PROBLEM DESCRIPTION: Your job is to set down the stretch of entries that opens with the line containing "[[270, 36], [92, 131], [300, 21]]" and closes with the line containing "Report one or more points on the tilted". Keep both end lines, copy each exactly, and add nothing.

(Source records)
* * * * * * *
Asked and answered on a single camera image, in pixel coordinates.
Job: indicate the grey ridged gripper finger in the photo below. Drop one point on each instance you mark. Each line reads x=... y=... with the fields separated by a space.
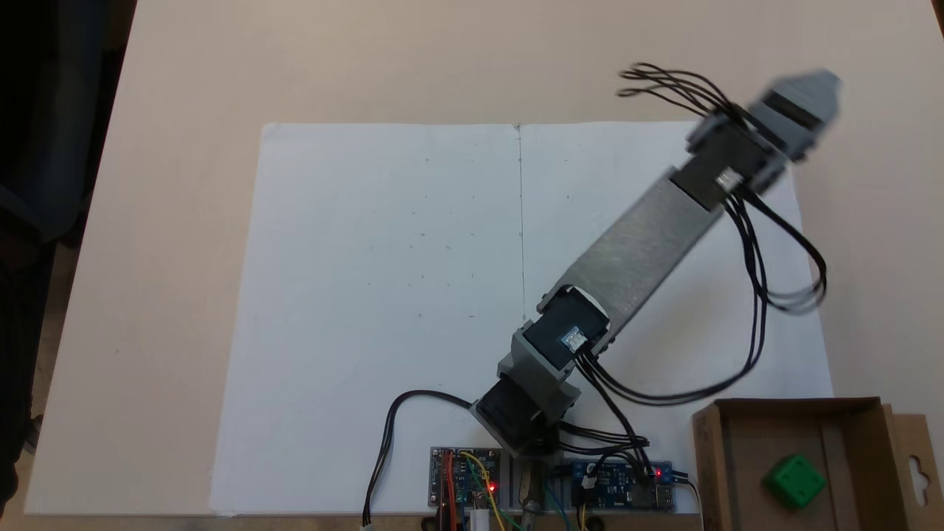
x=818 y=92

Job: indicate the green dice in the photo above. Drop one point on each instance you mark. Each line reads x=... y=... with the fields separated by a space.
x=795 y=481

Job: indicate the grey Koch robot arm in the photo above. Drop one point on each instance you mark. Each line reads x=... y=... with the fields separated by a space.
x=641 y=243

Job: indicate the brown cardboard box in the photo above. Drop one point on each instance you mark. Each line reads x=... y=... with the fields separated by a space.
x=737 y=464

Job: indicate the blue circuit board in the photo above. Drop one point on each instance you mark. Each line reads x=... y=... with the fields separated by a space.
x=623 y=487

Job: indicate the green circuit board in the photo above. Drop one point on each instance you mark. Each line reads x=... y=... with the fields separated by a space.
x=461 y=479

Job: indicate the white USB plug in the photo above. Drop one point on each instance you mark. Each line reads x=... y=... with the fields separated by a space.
* * * * * * *
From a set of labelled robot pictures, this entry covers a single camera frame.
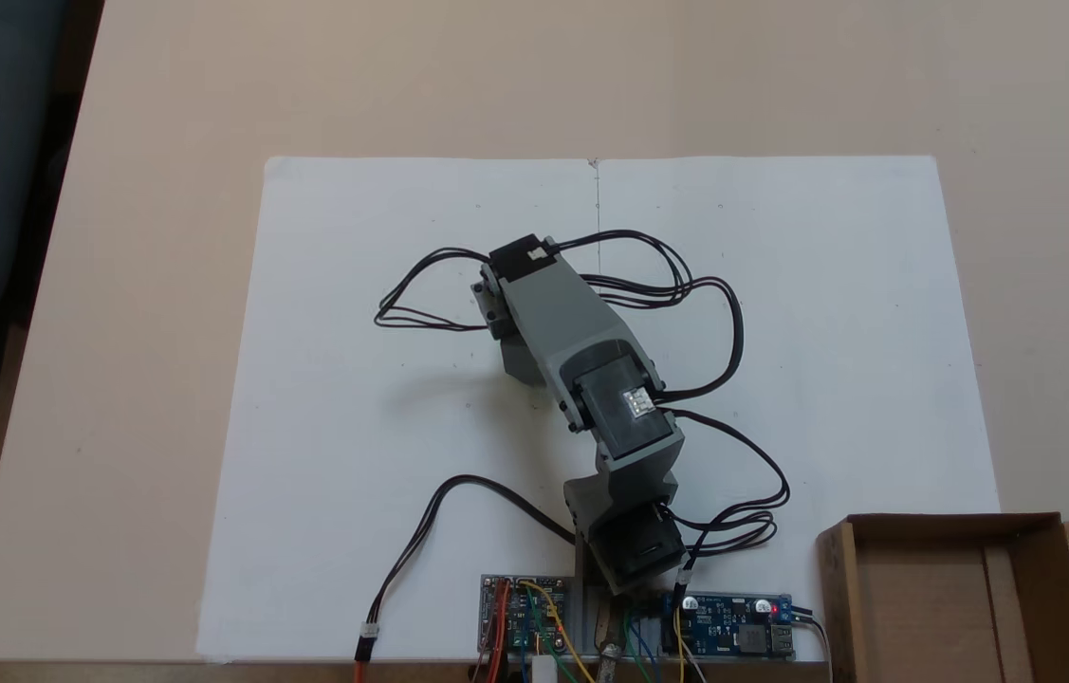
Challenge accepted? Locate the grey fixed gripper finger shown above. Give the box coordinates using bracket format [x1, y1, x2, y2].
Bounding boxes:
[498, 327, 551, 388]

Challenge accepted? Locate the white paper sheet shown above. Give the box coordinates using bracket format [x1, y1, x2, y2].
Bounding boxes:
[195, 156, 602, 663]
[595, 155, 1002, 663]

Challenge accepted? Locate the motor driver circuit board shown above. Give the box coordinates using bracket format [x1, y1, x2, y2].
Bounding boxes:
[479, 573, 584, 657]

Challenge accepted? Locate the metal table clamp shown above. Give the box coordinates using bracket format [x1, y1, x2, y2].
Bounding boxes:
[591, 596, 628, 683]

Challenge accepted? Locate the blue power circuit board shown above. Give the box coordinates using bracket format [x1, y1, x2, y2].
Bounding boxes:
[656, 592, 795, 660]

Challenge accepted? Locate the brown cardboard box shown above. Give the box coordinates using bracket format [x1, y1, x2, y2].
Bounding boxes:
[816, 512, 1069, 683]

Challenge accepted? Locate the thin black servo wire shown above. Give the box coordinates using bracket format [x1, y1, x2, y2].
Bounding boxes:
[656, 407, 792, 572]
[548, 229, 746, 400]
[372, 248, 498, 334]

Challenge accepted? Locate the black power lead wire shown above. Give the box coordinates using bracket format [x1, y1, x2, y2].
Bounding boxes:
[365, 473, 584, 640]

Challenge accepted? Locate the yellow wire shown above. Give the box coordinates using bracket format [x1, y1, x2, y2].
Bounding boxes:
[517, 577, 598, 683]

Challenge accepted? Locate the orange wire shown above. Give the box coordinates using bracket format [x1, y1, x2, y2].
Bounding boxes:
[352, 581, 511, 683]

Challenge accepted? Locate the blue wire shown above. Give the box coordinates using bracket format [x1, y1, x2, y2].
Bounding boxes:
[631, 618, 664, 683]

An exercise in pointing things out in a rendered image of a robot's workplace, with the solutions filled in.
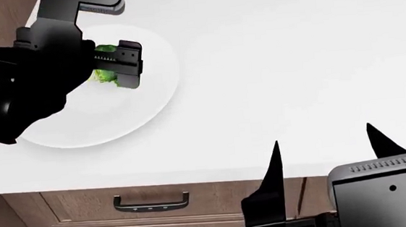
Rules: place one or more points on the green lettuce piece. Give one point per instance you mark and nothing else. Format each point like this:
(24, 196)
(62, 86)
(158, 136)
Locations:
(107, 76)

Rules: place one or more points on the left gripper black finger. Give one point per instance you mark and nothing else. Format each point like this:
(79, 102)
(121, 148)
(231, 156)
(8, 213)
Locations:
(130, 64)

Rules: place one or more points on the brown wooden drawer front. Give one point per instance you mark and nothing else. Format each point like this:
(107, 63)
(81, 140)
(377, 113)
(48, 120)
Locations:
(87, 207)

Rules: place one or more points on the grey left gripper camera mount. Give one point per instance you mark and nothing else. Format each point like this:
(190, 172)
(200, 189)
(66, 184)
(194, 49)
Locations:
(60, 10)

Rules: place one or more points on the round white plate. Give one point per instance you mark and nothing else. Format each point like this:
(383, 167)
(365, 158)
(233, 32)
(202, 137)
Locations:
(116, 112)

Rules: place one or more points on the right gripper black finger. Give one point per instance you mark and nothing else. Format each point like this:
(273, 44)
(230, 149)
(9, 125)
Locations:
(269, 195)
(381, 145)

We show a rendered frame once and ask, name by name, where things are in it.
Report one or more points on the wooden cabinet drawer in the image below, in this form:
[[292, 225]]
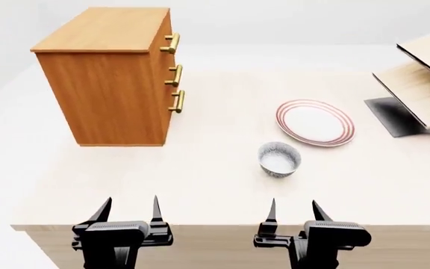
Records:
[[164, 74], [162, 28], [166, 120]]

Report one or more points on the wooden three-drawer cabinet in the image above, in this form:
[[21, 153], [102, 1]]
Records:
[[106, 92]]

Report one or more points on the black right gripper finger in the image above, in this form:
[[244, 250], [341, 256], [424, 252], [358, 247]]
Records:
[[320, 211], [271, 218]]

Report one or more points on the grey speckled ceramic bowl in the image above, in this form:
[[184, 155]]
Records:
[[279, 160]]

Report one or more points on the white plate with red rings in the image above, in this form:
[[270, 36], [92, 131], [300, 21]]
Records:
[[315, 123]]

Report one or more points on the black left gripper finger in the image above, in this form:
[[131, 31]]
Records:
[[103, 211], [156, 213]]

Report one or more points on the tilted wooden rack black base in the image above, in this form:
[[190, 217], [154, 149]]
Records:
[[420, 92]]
* * * * * * *
RESPONSE TO THIS TASK:
[[270, 36], [92, 131], [300, 21]]
Records:
[[315, 123]]

Report one or more points on the black left gripper finger in the image above, in this form:
[[131, 31]]
Records:
[[103, 211], [156, 213]]

Report one or more points on the tilted wooden rack black base in the image above, in this form:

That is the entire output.